La grande vitesse a toujours su flatter les récits nationaux. Quand on évoque le projet de TGV reliant Québec à Toronto, le vernis du progrès recouvre prestement les aspérités du territoire. Pourtant, sous les promesses de connectivité et de dynamisme économique, une réalité plus sourde insiste : celle des marges, des campagnes oubliées, de ces villages que les lignes droites sur les cartes contournent sans effort. Le fantasme d’un corridor moderne se nourrit trop souvent d’un oubli bien réel : les corps qui ne montent pas à bord, les lieux qui ne font pas partie du récit triomphal.
Car que signifie « développement » lorsqu’il redéfinit l’espace sans y enrôler ses habitants ? Depuis le confort des capitales, des ingénieurs tracent des lignes selon des logiques d’efficacité, de rendement, oubliant que les territoires ne sont ni abstraits ni vides.

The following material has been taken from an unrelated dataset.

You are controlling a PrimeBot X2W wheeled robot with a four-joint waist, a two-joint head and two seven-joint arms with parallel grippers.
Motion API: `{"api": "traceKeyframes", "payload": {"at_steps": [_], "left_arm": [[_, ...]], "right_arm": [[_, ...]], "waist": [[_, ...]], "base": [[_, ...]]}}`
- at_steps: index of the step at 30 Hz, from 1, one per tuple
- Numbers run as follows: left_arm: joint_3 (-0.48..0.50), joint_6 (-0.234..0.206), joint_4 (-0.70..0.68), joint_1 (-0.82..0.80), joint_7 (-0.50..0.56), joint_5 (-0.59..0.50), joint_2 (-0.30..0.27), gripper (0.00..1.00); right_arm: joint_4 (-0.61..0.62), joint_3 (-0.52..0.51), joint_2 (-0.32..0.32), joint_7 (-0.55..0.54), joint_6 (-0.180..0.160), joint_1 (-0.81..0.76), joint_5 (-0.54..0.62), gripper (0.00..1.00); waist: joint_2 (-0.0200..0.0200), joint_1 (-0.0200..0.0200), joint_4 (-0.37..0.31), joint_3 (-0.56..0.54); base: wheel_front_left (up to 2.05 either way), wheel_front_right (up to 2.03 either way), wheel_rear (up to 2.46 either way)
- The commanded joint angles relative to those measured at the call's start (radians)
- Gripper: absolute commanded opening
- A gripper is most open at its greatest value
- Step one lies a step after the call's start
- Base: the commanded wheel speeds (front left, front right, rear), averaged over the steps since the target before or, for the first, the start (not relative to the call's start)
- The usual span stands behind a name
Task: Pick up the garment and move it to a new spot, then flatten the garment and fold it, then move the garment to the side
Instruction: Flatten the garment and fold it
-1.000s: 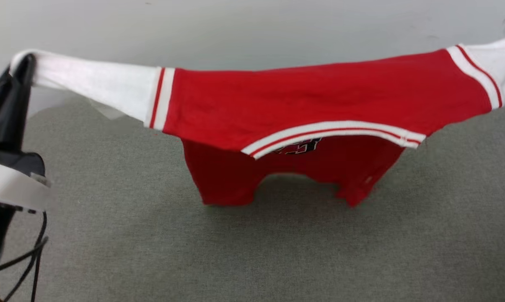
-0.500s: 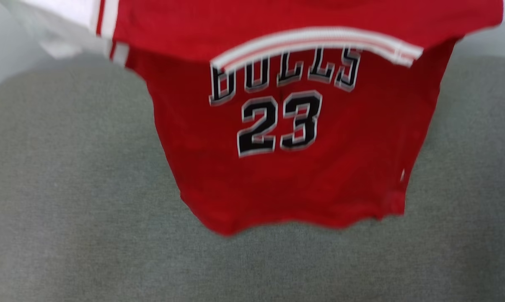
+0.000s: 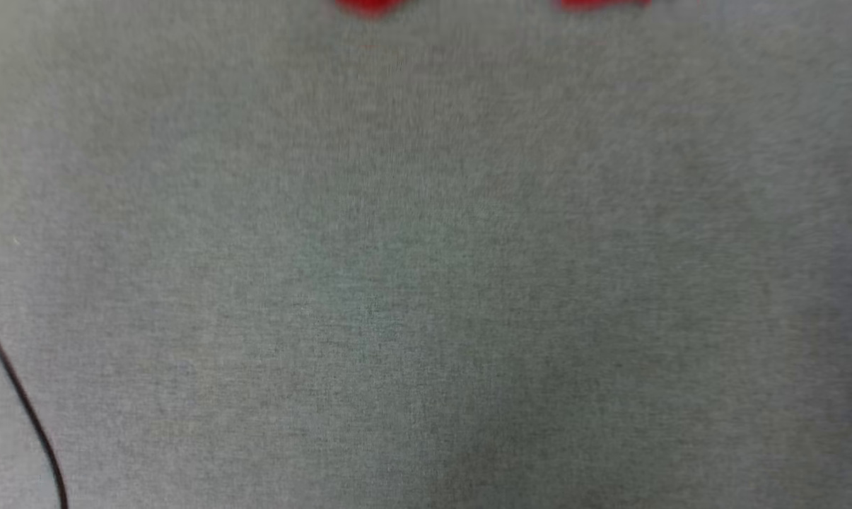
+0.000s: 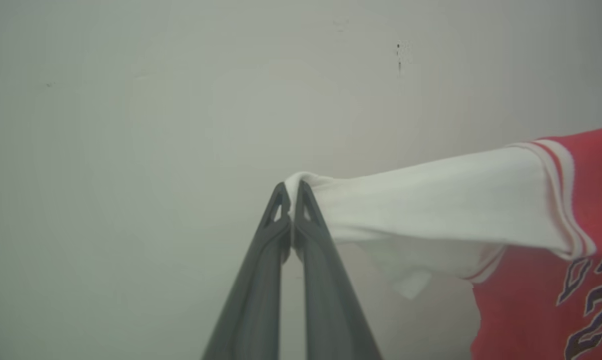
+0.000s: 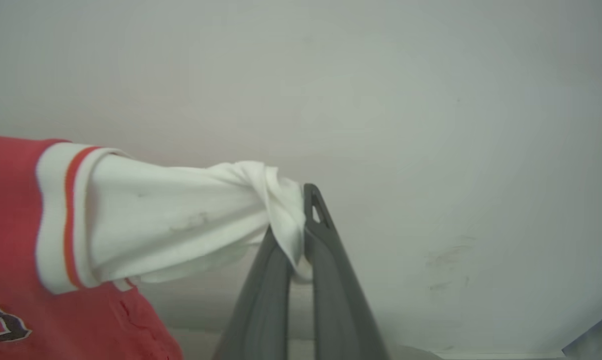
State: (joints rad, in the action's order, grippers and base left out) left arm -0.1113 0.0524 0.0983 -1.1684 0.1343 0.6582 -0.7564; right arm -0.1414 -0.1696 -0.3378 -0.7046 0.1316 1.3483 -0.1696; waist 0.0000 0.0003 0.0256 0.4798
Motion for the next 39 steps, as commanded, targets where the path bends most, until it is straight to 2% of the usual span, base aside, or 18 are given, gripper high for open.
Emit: {"api": "traceKeyframes", "payload": {"at_steps": [1,8,15,21,27,31,36,39], "left_arm": [[-0.002,0.001,0.035,-0.046,-0.022,-0.014,0.008,0.00],[-0.056,0.031,0.251,-0.215,-0.160,-0.064,0.083,0.00],[-0.118,0.058,0.400,-0.139,-0.252,-0.051,0.156,0.00],[-0.161,0.067,0.461,0.049,-0.318,-0.027,0.203,0.00],[-0.193,0.064,0.481,0.298,-0.337,0.002,0.236,0.00],[-0.206,0.054,0.475,0.460,-0.308,0.031,0.238,0.00],[-0.225,0.035,0.424,0.648,-0.238,0.060,0.214,0.00],[-0.224,0.008,0.384,0.747,-0.209,0.086,0.211,0.00]], "right_arm": [[-0.027,-0.012,-0.002,0.030,-0.002,0.036,0.024,0.00],[-0.223,-0.044,0.033,0.211,-0.002,0.157,0.119,0.00],[-0.338,0.002,0.042,0.275,-0.002,0.051,0.104,0.00],[-0.410,0.004,0.037,0.278,-0.002,-0.110,0.058,0.00],[-0.475,-0.002,0.036,0.224,-0.002,-0.321,0.006,0.00],[-0.495,-0.022,0.031,0.162,-0.002,-0.469,-0.054,0.00],[-0.486,-0.060,0.015,0.110,-0.002,-0.635,-0.119,0.00],[-0.480,-0.080,0.018,0.085,-0.002,-0.721,-0.152,0.00]], "waist": [[0.0000,-0.0003,0.026,0.087],[0.0000,-0.0003,0.049,0.153],[0.0000,-0.0003,0.060,0.132],[0.0000,-0.0003,0.064,0.043],[0.0000,-0.0003,0.064,-0.091],[0.0000,-0.0003,0.067,-0.172],[0.0000,-0.0003,0.067,-0.250],[0.0000,-0.0003,0.064,-0.288]], "base": [[0.00,0.00,0.00],[0.00,0.00,0.00],[0.00,0.00,0.00],[0.00,0.00,0.00],[0.00,0.00,0.00],[0.00,0.00,0.00],[0.00,0.00,0.00],[0.00,0.00,0.00]]}}
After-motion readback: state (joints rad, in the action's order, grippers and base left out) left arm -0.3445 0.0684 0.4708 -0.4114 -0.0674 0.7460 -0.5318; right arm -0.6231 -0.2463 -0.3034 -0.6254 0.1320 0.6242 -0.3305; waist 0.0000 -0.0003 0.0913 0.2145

La ruralité n’est pas un décor entre deux métropoles, c’est un tissu vivant, porteur d’histoires et de solidarités lentes, non monétisables. Et pourtant, elle se retrouve ici reléguée, comme si son consentement n’était pas requis. Une modernité sans ancrage humain devient ainsi l’illustration la plus tranchante de ce que Cornelius Castoriadis appelait la « pulsion d’autonomisation du système », celle qui dévore les formes du sens au profit d’une vitesse sans sujet.

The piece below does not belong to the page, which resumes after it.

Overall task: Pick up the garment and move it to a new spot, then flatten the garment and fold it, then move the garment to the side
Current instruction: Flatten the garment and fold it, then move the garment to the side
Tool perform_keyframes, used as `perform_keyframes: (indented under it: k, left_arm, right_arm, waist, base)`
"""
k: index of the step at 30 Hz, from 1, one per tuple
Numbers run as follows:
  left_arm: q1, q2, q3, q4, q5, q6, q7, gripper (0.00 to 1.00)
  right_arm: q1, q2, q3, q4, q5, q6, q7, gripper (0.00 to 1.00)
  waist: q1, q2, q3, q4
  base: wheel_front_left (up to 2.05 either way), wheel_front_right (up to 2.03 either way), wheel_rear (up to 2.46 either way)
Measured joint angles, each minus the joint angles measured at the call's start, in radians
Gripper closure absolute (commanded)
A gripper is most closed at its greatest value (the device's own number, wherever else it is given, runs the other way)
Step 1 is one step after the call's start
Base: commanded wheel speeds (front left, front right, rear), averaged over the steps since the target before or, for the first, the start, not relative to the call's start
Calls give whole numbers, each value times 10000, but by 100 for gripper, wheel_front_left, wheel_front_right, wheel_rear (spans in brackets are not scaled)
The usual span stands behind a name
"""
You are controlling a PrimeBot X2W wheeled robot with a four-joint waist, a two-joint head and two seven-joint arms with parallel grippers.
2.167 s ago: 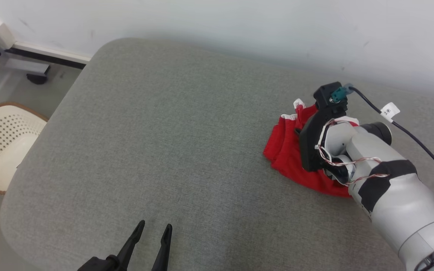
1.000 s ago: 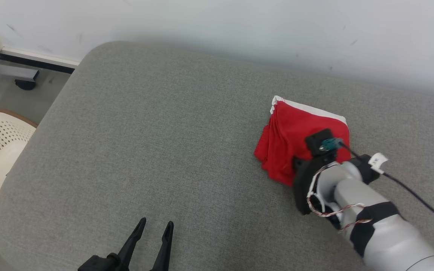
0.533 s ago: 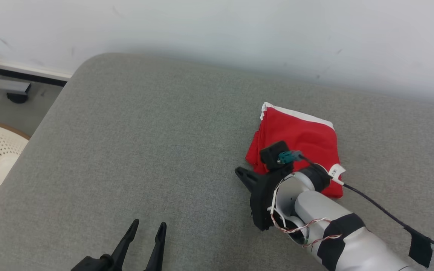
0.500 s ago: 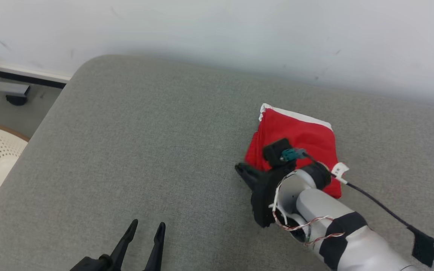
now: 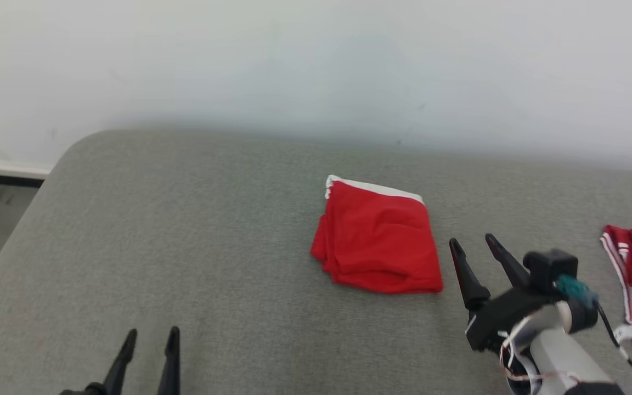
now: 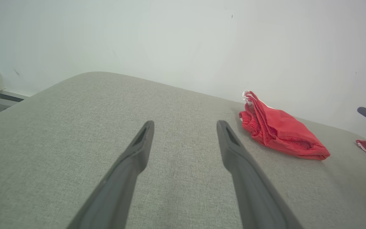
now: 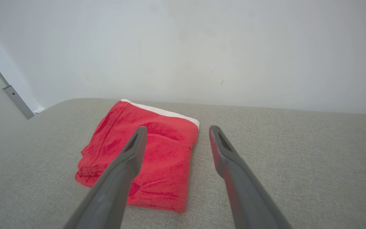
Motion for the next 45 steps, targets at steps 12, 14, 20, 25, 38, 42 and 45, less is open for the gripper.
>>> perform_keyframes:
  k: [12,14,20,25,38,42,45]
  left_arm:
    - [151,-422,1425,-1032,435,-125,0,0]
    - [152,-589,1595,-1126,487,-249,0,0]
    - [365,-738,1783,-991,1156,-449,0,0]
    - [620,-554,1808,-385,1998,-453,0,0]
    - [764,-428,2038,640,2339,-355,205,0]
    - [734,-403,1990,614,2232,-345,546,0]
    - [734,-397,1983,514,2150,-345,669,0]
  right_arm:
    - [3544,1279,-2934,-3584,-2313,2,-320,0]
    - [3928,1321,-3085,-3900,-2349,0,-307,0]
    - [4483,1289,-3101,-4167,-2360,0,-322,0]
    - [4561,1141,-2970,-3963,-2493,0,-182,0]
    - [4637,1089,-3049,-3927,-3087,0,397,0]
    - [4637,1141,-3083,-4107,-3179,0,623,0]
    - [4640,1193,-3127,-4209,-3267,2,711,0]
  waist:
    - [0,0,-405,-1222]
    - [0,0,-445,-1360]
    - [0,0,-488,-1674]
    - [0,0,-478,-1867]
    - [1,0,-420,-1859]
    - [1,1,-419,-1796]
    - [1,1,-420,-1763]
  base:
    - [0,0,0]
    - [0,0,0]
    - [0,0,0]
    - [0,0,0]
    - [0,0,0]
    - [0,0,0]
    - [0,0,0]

Dire cela, ce n’est pas s’opposer au rail, bien au contraire. Le collectif, le sobre, l’écologique ont besoin d’infrastructures puissantes. Mais la question essentielle reste celle de la justice spatiale : qui est desservi, qui est entendu, qui est invisibilisé ? Le mythe du progrès uniforme nie les inégalités territoriales qu’il contribue à creuser. En transformant certaines zones en simples corridors de passage, on fait du train un outil de hiérarchisation plutôt que d’unification. À vitesse égale, le progrès peut être expropriant ou libérateur. Tout dépend du projet politique.
Il y a, dans l’efficacité technique du TGV, une violence douce, presque esthétique. Le frisson du futur masque mal l’agonie lente des services de proximité, des gares fermées, des silences institutionnels. C’est un progrès qui avance comme une foreuse, creusant dans les tissus vivants sans les regarder. Jamais le train n’a été aussi rapide – et jamais les citoyens concernés n’ont été aussi peu consultés. Ce paradoxe devrait alerter toute démocratie soucieuse de sa cohésion. Le débat autour de ce TGV devrait être moins une question d’aérodynamisme que d’éthique partagée.

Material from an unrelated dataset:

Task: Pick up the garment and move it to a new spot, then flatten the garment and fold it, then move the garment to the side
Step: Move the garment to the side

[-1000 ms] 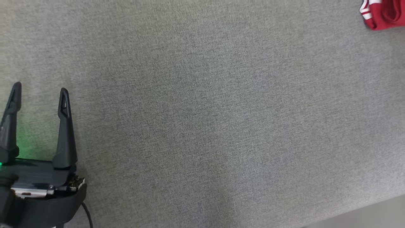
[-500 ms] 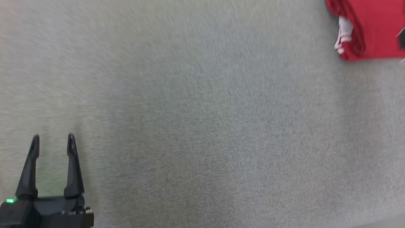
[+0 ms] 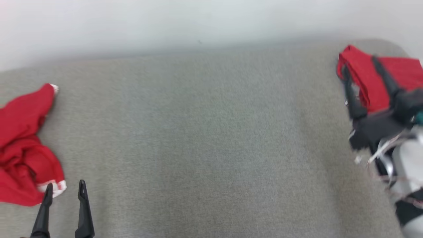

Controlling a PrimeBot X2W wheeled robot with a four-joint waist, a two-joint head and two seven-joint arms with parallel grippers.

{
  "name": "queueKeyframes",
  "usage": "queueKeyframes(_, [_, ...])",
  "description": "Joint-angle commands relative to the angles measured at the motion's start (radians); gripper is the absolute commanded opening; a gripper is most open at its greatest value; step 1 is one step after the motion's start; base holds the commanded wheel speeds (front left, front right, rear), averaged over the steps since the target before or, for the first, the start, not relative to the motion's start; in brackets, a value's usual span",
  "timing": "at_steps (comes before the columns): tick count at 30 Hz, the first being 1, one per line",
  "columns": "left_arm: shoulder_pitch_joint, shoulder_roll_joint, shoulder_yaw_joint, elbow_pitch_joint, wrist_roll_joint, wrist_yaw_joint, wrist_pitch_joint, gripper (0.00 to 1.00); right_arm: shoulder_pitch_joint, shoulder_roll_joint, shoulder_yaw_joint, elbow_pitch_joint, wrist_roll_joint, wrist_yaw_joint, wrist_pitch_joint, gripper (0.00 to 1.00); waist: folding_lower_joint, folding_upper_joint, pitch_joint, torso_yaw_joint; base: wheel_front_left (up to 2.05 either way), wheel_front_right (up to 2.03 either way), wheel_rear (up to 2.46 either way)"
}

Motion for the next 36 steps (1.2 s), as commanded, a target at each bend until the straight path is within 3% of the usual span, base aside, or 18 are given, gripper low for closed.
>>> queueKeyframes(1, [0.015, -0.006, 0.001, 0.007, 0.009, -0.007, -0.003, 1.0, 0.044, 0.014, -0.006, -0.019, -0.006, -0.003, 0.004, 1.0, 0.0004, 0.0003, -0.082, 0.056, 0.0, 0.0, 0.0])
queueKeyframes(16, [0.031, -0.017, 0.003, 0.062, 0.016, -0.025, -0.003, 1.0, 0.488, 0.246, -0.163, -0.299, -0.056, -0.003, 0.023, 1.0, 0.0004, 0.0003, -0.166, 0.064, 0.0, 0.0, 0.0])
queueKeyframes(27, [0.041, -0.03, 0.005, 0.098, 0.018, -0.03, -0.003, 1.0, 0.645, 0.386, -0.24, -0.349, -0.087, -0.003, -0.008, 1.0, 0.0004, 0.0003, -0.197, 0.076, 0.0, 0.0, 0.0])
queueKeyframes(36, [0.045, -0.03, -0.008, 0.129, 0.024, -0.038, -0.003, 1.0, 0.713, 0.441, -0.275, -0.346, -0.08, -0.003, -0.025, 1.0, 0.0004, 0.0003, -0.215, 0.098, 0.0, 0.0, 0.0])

Repenser le transport collectif à l’échelle du pays ne signifie pas simplement faire plus vite, mais faire ensemble. Il est temps de délaisser l’euphorie algorithmique du rendement au profit d’une ambition plus exigeante : concevoir une mobilité qui relie autant qu’elle respecte, qui accélère sans effacer. Le véritable progrès n’est pas cette ligne droite sur le territoire mais le lien arraché entre des mondes que les mégaprojets oublient. C’est dans cette attention aux écarts que se jouera la légitimité d’un projet annoncé comme porteur d’avenir. Encore faut-il qu’il n’oublie aucun présent.